Ruston Kelly chronology
| Dying Star (2018) | Shape & Destroy (2020) | The Weakness (2023) |

Singles from Shape & Destroy
- "Brave" Released: April 13, 2020; "Rubber" Released: June 9, 2020;

= Shape & Destroy =

Shape & Destroy (also referred to as SAD) is the second studio album by American country music singer and songwriter Ruston Kelly, released on August 28, 2020. It followed Kelly's 2018 album, Dying Star.

== Development ==
The album was co-produced by Kelly and longtime collaborator Jarrad Kritzstein and is intended to document's Kelly's path to sobriety. Kelly stated that the album's title was inspired from the practice of free writing, which he sees as a means of self-preservation and catharsis. Kelly's father, Tim "TK" Kelly, his sister Abigail Kelly of Dashboard Confessional, and then-wife Kacey Musgraves contributed backup vocals to the album. "TK" Kelly also contributed on steel guitar.

A significant amount of the writing for the album took place at the home of Johnny Cash and June Carter Cash, with Kelly being invited there by close friend John Carter Cash, an experience which Kelly described as "transformative". He completed the track "Jubilee" at Maybelle Carter's dining table.

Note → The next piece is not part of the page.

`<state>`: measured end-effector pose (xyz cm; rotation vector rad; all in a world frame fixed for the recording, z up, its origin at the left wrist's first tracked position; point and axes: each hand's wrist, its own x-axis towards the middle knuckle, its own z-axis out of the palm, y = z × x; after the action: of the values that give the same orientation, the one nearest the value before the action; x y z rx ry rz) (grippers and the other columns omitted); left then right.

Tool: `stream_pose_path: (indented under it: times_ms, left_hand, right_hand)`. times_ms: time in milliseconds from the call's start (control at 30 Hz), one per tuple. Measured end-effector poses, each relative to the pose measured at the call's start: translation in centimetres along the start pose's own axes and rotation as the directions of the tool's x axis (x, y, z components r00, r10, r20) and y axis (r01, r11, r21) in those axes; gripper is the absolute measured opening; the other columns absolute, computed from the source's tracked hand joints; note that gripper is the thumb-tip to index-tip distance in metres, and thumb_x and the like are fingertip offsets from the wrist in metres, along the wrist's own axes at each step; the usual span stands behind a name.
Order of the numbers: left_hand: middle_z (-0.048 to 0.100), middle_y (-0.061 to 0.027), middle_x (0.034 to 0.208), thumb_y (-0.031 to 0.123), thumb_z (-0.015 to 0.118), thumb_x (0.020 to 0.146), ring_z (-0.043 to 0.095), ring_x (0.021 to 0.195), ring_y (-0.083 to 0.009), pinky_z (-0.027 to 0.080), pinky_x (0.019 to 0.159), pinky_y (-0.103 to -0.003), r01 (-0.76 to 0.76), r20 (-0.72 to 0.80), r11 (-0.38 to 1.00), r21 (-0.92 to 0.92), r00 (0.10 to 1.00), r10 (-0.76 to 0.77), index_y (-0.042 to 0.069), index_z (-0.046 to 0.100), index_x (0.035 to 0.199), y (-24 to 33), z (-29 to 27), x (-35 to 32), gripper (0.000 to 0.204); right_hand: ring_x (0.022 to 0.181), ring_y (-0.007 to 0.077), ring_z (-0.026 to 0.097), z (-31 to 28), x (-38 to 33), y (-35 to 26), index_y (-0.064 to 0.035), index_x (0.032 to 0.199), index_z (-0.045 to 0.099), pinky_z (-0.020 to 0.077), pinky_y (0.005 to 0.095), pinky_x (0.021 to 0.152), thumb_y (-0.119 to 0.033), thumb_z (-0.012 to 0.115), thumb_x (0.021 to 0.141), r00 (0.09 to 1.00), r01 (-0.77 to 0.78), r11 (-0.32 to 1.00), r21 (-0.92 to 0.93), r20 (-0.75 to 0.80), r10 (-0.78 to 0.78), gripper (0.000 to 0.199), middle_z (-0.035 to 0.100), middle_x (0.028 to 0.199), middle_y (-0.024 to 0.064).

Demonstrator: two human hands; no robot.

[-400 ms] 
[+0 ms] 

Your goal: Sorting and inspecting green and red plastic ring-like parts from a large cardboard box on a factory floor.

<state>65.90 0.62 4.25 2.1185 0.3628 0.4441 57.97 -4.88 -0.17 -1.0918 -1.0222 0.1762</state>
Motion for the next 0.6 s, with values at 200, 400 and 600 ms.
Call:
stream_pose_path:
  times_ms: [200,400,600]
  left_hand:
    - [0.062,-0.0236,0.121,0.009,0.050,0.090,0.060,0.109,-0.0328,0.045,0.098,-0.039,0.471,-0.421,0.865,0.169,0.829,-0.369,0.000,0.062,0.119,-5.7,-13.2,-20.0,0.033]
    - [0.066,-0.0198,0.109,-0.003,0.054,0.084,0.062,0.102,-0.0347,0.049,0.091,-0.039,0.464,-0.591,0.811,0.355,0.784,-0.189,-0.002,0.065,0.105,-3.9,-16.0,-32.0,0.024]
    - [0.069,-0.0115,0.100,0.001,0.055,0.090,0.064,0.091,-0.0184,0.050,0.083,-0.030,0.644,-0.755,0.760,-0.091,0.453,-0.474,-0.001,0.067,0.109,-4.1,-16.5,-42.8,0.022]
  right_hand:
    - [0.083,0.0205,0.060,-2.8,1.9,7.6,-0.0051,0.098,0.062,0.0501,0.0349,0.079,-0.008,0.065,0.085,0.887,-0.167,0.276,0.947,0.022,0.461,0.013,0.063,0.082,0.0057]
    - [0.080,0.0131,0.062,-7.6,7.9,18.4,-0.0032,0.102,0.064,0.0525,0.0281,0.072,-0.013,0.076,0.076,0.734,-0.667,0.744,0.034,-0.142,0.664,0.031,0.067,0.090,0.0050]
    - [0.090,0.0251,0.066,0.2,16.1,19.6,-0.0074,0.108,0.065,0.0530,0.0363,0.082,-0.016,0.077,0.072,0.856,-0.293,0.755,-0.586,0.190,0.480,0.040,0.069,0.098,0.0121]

Of the recording process, Kelly noted that he wanted "to channel something larger than myself and give myself to the process as fully as possible, because these songs also become the story of whoever hears them" and that “Whatever someone might get out of listening to this record and hearing me express myself in this way, it’s completely theirs.” Kelly explained that he and the band had booked Dreamland Recording Studios for a week but had completed the majority of the album in two days, with Kelly stating that recording there alongside his collaborators "was a highly, highly powerful — without being overbearing — sense of energy. It was reaffirming in so many ways and like nothing I’ve ever been a part of before."

== Release and singles ==
Kelly released the first single from the album, "Brave", on April 13, 2020. On June 9, 2020, Kelly published the official music video for another song from the album, "Rubber". Pre-orders were made available via Kelly's official website, where various album themed merchandise was also made available, among which was a Shape & Destroy painting from Ruston's video shoot that sold for $3,500.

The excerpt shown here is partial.